Assignment:
Return each line of the listing that contains the string "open".

Data shown:
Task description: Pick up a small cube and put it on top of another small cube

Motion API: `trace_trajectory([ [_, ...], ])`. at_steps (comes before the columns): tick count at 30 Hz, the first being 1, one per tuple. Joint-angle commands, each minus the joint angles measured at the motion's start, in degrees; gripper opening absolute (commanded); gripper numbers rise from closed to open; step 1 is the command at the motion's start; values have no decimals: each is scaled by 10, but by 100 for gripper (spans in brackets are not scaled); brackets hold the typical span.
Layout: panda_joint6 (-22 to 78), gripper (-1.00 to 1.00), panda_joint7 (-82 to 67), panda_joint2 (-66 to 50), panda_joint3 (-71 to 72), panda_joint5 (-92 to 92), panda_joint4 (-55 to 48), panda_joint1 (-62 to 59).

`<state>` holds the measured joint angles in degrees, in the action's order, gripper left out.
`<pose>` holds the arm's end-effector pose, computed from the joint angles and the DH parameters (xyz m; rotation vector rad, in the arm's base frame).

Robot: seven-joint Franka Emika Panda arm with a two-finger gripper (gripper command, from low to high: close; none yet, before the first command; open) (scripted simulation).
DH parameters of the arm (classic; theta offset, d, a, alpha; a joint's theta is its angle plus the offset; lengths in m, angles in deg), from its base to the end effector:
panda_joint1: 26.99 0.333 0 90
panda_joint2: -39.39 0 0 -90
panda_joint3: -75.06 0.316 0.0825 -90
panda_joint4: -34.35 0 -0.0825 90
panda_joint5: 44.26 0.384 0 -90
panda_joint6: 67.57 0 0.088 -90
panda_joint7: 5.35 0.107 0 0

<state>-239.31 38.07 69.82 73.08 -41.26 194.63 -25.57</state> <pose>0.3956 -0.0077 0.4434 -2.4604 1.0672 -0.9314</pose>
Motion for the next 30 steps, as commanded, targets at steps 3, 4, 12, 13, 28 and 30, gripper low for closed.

Response below:
Motion API: `trace_trajectory([ [_, ...], ])`. at_steps (comes before the columns): tick count at 30 Hz, the first being 1, one per tuple. Joint-angle commands, each minus the joint angles measured at the motion's start, in degrees; gripper opening absolute (commanded); gripper numbers rise from closed to open; step 1 is the command at the motion's start; values have no decimals: each is scaled by 10, but by 100 for gripper (spans in brackets are not scaled); brackets hold the typical span.
Robot: seven-joint Franka Emika Panda arm with a two-finger gripper (gripper command, from low to high: close; none yet, before the first command; open) (scripted simulation).

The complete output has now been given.